# Task to complete:
Output every record word for word.

# Provided records:

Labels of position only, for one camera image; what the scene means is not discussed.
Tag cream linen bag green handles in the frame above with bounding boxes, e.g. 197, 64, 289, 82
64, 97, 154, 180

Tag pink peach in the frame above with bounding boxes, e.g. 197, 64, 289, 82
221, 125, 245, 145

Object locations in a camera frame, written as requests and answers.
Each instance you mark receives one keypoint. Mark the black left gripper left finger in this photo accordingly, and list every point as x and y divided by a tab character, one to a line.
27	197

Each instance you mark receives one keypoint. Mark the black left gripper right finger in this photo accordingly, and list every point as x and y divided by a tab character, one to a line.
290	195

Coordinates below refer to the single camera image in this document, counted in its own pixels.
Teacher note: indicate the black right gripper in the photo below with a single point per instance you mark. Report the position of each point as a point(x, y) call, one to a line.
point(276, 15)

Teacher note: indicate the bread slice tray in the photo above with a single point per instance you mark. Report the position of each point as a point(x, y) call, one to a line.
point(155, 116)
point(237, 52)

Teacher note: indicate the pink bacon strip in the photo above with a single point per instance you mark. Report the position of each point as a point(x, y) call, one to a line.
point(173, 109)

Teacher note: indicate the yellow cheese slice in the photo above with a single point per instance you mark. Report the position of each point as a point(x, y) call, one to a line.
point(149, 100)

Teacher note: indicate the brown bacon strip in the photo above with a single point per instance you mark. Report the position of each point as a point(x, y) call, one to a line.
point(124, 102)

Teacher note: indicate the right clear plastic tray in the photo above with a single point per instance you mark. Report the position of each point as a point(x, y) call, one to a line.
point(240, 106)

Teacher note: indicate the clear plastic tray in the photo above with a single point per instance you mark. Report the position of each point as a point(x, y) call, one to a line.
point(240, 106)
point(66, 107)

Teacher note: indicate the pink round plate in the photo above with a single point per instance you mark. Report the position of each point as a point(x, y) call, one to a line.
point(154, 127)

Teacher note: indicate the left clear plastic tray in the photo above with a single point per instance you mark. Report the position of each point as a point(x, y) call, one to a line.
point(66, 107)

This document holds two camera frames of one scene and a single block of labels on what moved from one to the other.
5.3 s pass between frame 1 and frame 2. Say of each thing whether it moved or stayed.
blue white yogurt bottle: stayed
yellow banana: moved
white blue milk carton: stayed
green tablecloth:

# Expected answer:
Labels of position only, for one camera image; what the scene means is not discussed.
Tag cream linen bag green handles in the frame above with bounding boxes, e.g. 197, 64, 289, 82
64, 97, 154, 180

Tag pink peach in the frame above with bounding boxes, e.g. 197, 64, 289, 82
221, 125, 245, 145

Object locations in a camera frame, written as requests and answers.
Each instance you mark receives one keypoint. Mark the black left gripper left finger in this photo accordingly, and list every point as x and y divided by a tab character, one to a line.
27	197

Each instance you mark receives one keypoint. Mark the black left gripper right finger in this photo accordingly, and list every point as x and y divided by a tab character, one to a line.
290	195

Coordinates below refer to the single camera image in this document, counted in its own pixels.
Teacher note: indicate the black right gripper in the photo below with a single point per instance you mark. Report the position of each point as a point(x, y) call, one to a line.
point(276, 15)

Teacher note: indicate the bread slice tray in the photo above with a single point per instance you mark. Report the position of each point as a point(x, y) call, one to a line.
point(155, 116)
point(237, 52)

Teacher note: indicate the pink bacon strip in the photo above with a single point per instance you mark. Report the position of each point as a point(x, y) call, one to a line.
point(173, 109)

Teacher note: indicate the yellow cheese slice in the photo above with a single point per instance you mark. Report the position of each point as a point(x, y) call, one to a line.
point(149, 100)

Teacher note: indicate the brown bacon strip in the photo above with a single point per instance you mark. Report the position of each point as a point(x, y) call, one to a line.
point(124, 102)

Teacher note: indicate the right clear plastic tray in the photo above with a single point per instance you mark. Report the position of each point as a point(x, y) call, one to a line.
point(240, 106)

Teacher note: indicate the clear plastic tray in the photo above with a single point per instance you mark. Report the position of each point as a point(x, y) call, one to a line.
point(240, 106)
point(66, 107)

Teacher note: indicate the pink round plate in the photo above with a single point per instance you mark. Report the position of each point as a point(x, y) call, one to a line.
point(154, 127)

Teacher note: indicate the left clear plastic tray in the photo above with a single point per instance you mark. Report the position of each point as a point(x, y) call, one to a line.
point(66, 107)

This document holds two camera frames of one scene and a single block of labels on what moved from one to the other.
5.3 s pass between frame 1 and frame 2. Say of each thing whether it moved or stayed.
blue white yogurt bottle: stayed
yellow banana: moved
white blue milk carton: stayed
green tablecloth:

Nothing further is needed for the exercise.